Es conocido que el post-humor, a la manera como Jordi Costa lo definió hace por lo menos dos lustros, tiene como objetivo provocar la incomodidad del espectador (o lector). No sus risas y tampoco su sonrisa. O solo una sonrisa congelada. 

Busca que el espectador sienta una extraña identificación con el pobrecito héroe de la obra, al tiempo que percibe que desearía estar a mil kilómetros de allí: porque aquello da mucha vergüenza, propia y ajena. 

 

El post-humor, hasta donde yo sé (que es poquísimo), nos dejó a principios de siglo XXI una serie de televisión extraordinaria, la británica The Office. Ahí, en un mundo laboral delimitado física y éticamente, Ricky Gervais nos mostraba a través del “mockumentary” (documental de mofa) las patéticas flaquezas y las alegrías agridulces del jefe y empleados de una empresa de papel. Y deconstruía (no creo que aquí encaje otro verbo), entre la sátira y el humor inglés, el lenguaje de lo políticamente correcto y la jerga empresarial. Entre la crudeza realista, las bromas políticamente incorrectas y algunos momentos de extraña sensibilidad.

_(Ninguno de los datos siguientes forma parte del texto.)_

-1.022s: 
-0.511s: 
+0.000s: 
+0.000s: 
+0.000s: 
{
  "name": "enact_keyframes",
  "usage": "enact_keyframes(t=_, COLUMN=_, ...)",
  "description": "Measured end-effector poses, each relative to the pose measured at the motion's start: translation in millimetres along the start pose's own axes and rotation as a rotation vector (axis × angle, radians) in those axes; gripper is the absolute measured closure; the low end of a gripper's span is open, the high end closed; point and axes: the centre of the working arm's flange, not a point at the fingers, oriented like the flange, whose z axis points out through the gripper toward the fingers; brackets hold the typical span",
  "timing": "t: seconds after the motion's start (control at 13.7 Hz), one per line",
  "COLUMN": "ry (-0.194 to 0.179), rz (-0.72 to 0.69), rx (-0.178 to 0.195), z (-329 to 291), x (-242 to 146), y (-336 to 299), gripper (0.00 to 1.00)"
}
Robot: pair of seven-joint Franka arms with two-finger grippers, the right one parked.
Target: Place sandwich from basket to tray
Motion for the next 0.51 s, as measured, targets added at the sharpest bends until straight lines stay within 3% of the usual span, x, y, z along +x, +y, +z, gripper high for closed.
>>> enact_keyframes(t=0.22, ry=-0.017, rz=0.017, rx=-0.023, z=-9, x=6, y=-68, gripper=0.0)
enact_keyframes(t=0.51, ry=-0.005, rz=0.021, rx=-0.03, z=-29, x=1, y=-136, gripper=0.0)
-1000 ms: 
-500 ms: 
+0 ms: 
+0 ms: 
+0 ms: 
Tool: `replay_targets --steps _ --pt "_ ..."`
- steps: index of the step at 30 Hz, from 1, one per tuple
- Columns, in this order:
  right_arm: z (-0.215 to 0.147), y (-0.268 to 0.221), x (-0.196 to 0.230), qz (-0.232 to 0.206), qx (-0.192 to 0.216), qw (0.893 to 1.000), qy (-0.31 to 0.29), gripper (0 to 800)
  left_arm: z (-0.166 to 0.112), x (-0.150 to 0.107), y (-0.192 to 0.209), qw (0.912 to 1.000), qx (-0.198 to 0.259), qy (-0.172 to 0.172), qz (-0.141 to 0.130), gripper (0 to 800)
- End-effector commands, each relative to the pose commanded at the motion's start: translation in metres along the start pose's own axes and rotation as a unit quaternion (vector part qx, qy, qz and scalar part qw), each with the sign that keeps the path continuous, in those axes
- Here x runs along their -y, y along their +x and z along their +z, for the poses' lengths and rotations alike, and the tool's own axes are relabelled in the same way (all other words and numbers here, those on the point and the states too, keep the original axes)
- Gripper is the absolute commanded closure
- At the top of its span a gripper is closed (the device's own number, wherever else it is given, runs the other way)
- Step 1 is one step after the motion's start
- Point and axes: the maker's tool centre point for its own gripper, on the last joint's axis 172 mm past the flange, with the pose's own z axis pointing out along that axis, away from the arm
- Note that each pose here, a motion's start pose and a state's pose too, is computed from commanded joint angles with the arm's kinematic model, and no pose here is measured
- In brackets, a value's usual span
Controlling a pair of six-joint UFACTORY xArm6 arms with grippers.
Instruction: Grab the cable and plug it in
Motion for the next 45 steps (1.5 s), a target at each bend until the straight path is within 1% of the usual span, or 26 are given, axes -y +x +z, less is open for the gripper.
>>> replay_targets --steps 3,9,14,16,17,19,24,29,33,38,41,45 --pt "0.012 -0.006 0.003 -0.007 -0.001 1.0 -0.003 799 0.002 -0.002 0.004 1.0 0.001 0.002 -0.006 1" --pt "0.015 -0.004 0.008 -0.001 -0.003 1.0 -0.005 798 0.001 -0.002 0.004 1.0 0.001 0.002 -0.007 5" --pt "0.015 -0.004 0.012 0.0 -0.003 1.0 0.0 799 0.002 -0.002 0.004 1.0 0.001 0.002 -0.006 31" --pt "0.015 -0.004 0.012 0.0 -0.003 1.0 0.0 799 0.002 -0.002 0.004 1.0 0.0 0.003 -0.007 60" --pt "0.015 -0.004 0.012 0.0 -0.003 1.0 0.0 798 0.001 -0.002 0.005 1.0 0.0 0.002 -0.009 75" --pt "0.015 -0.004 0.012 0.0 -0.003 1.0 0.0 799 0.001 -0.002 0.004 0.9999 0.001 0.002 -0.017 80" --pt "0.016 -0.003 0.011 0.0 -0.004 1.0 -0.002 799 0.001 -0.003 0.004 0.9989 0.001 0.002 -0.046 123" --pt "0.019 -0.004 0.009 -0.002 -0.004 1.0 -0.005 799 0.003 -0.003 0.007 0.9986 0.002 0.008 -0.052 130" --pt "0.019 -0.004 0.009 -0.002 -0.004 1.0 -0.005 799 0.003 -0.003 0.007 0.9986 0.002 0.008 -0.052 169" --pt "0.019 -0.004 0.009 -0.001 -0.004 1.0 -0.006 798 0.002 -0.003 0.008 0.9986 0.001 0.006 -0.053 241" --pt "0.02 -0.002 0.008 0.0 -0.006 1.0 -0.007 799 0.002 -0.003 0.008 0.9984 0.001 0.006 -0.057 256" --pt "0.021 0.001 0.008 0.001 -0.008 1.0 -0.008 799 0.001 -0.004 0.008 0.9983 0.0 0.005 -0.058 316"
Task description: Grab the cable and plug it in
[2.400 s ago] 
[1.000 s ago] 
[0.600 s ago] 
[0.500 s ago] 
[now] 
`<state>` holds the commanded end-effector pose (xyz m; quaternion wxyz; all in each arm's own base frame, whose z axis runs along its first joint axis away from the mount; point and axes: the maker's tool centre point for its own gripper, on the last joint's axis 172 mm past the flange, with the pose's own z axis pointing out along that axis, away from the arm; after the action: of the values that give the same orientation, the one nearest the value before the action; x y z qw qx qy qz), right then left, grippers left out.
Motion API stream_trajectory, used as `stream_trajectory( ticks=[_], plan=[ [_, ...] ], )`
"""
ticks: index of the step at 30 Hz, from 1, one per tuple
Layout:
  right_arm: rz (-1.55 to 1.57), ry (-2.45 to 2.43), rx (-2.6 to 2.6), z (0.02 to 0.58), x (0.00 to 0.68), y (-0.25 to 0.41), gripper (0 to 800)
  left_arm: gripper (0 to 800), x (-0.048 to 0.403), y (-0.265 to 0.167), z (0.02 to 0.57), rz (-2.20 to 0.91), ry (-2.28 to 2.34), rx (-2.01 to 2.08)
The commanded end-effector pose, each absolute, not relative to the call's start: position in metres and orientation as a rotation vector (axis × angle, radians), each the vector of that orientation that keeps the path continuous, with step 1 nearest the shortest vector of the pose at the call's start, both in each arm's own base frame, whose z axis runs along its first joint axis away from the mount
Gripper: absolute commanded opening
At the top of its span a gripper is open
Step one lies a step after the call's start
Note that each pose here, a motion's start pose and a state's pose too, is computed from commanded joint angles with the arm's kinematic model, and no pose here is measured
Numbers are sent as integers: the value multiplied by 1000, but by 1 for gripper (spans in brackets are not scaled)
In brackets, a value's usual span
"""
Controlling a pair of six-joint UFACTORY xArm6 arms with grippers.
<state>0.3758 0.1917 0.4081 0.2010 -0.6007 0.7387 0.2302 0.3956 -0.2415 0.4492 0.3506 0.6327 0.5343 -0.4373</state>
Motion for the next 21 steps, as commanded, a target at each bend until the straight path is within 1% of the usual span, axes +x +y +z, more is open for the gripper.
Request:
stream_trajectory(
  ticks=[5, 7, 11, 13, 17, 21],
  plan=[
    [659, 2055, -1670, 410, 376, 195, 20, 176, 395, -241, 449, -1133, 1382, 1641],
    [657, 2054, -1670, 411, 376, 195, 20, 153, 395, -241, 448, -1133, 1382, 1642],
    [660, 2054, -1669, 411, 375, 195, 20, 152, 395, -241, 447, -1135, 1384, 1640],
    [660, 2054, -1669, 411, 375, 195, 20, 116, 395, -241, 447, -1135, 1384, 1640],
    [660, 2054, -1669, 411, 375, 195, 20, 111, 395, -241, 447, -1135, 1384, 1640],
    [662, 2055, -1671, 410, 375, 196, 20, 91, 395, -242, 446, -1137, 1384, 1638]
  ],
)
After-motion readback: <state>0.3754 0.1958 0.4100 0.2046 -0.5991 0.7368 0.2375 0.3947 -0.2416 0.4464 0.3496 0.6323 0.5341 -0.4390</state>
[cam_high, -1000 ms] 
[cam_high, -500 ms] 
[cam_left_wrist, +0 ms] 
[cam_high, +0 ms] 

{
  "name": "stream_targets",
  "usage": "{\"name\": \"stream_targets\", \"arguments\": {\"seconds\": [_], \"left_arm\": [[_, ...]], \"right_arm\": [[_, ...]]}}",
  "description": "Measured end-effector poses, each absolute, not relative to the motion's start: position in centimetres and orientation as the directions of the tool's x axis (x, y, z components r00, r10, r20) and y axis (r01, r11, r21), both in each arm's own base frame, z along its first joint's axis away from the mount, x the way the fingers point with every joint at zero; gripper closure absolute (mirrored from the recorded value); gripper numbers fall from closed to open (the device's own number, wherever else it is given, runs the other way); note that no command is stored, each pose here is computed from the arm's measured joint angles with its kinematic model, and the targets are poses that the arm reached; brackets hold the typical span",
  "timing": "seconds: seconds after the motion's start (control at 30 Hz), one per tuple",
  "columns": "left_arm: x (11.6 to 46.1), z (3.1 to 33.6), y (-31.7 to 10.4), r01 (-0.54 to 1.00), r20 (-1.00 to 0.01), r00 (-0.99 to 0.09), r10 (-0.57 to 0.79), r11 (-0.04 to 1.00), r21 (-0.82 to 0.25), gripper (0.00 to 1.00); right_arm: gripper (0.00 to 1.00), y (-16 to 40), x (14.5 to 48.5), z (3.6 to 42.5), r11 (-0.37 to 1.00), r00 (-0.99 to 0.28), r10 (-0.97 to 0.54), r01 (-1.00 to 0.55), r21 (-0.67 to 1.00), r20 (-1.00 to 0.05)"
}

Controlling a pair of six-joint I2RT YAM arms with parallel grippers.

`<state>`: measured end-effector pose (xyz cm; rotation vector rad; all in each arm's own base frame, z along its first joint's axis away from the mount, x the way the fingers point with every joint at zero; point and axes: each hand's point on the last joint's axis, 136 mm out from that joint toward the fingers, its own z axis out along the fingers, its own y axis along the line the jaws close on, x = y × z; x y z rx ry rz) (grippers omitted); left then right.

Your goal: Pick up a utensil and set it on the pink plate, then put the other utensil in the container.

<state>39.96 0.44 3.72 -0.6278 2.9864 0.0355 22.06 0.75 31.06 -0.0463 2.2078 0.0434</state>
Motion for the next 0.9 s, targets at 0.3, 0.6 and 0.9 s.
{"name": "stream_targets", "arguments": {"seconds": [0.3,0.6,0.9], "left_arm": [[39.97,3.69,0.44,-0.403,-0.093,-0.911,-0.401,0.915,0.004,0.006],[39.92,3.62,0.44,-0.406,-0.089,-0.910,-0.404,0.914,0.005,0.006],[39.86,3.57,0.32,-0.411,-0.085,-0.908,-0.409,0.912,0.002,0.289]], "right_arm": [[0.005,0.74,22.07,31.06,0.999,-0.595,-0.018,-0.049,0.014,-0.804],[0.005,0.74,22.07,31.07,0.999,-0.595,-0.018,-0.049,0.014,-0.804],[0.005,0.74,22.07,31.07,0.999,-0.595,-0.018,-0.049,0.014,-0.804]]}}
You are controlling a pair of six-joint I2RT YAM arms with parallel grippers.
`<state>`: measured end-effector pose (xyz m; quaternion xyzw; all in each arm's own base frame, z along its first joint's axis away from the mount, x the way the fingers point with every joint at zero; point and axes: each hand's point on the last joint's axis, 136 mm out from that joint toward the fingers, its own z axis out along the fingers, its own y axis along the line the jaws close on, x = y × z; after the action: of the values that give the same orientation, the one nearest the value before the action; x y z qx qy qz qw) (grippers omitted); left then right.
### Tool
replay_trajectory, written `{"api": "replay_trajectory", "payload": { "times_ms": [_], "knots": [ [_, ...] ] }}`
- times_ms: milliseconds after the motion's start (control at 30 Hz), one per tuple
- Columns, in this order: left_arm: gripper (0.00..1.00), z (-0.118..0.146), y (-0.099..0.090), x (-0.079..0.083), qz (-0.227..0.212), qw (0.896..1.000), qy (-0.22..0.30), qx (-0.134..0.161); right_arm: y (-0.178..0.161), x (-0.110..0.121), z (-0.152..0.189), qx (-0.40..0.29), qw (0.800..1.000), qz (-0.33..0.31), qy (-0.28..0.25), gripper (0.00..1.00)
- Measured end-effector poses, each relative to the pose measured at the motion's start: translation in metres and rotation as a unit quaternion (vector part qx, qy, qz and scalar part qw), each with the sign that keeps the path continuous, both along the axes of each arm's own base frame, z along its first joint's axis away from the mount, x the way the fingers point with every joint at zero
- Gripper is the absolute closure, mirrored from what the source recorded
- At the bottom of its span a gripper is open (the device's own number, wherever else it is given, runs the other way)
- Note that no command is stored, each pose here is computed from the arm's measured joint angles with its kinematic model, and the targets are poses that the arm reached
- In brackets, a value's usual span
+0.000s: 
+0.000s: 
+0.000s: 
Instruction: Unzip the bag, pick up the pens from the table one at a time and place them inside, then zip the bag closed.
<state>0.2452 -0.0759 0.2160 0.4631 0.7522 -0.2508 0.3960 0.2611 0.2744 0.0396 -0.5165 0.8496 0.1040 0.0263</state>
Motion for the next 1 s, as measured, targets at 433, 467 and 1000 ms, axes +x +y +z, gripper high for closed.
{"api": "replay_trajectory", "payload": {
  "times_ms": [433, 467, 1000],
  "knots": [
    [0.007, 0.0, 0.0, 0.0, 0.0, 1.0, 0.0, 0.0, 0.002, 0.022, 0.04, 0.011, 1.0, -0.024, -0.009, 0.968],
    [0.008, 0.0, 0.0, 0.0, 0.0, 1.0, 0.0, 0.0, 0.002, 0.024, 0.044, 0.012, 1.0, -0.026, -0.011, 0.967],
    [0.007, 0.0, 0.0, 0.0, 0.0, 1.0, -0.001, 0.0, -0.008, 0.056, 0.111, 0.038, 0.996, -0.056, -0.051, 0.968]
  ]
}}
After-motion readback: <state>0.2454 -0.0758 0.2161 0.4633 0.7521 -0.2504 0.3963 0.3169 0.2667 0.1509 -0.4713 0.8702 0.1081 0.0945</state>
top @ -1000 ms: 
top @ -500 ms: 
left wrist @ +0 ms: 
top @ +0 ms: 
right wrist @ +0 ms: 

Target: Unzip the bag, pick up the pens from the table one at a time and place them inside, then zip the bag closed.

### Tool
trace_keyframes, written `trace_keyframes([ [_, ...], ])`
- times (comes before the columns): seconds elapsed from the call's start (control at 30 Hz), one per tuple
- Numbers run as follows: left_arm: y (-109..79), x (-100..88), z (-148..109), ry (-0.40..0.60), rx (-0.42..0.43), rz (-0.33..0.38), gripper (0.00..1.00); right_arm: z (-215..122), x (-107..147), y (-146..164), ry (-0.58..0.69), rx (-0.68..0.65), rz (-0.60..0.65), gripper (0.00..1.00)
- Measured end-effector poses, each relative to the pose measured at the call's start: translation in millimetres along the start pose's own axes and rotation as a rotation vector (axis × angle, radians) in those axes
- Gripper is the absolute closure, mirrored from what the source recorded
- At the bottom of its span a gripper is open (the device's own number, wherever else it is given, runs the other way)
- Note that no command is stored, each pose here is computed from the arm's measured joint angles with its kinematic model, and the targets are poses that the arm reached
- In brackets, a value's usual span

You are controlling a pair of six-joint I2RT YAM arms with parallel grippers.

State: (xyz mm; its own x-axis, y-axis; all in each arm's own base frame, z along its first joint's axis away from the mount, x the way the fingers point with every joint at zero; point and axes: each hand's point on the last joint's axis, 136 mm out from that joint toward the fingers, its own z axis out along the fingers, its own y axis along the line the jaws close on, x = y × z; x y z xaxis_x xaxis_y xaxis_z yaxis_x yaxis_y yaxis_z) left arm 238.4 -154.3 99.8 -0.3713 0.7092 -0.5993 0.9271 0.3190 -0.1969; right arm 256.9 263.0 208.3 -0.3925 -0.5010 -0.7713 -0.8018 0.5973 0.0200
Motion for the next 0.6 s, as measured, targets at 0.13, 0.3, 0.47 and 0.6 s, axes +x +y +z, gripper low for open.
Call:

El post-humor, en versión española, nos regaló en 2002 una excelente película, Smoking Room, con el lugar de trabajo, de nuevo, como campo de batalla dramática, ética y vital.

 

En Toni Erdmann, dirigida por la alemana Maren Ade (autora de la ya notable Entre nosotros), los objetivos son en principio similares a aquellos que alumbraron The Office y Smoking Room. Un entorno laboral específico, las relaciones entre jefes y empleados, el uso del lenguaje y sus eufemismos como arma y escudo.

Pero, por encima de todo, Toni Erdmann retrata la relación entre un padre y su hija.

El padre: se disfraza, se hace el loco, intenta entender la vida y obra de su hija en un contexto “business” en la ahora bulliciosa Bucarest, donde la agresividad de los McDonalds y demás franquicias globales conviven con la horrible arquitectura de factura soviética.

La hija: incomodada por su padre, fría y competente, obsesionada con el trabajo y con no contrariar a los jefes. Qué buen papel habría sido para Isabelle Huppert hace unos años.

 

Toni Erdmann es una película que va de menos a más. Su primera media hora deja adivinar demasiado sus costuras: cámara informal, tono casi documental, énfasis en “lo raro”, incluso crítica muy obvia a cierto capitalismo y a las formas de vida que supuestamente genera. Pero luego uno se acostumbra al insistente estilo y se va dando cuenta de que la aparente brocha gorda del inicio no lo es tanto: película y personajes van adquiriendo espesor y credibilidad. Y uno se percata de que el gran tema de la cinta es la deshumanización y la pérdida de ideales, emparentándose con otras propuestas del cine contemporáneo de Sofia Coppola, Steve McQueen o Mia Hansen-Løve.

 

Y aunque uno piensa que Maren Ade podría haber reducido su propuesta a las dos horas y quizás haber prescindido de algunos de los gags protagonizados por Peter Simonischek (el papá).

Y aunque por momentos se advierte que Maren Ade intenta “demasiado” facturar un tono entre indie y posmoderno (escenas sin final, tiempos muertos, desenfoques).

Y aunque tropezamos con ciertos desajustes dramático-narrativos.

A pesar de todo eso, vaya, lo cierto es que Toni Erdmann se eleva como una propuesta notable y genuina y, quién lo habría dicho al principio, sentimental. Una película moral: qué nos pasa, qué hacemos, cuáles son nuestras prioridades, qué queremos, dónde está (aquí y ahora) el bien y el mal. No es ninguna tontería.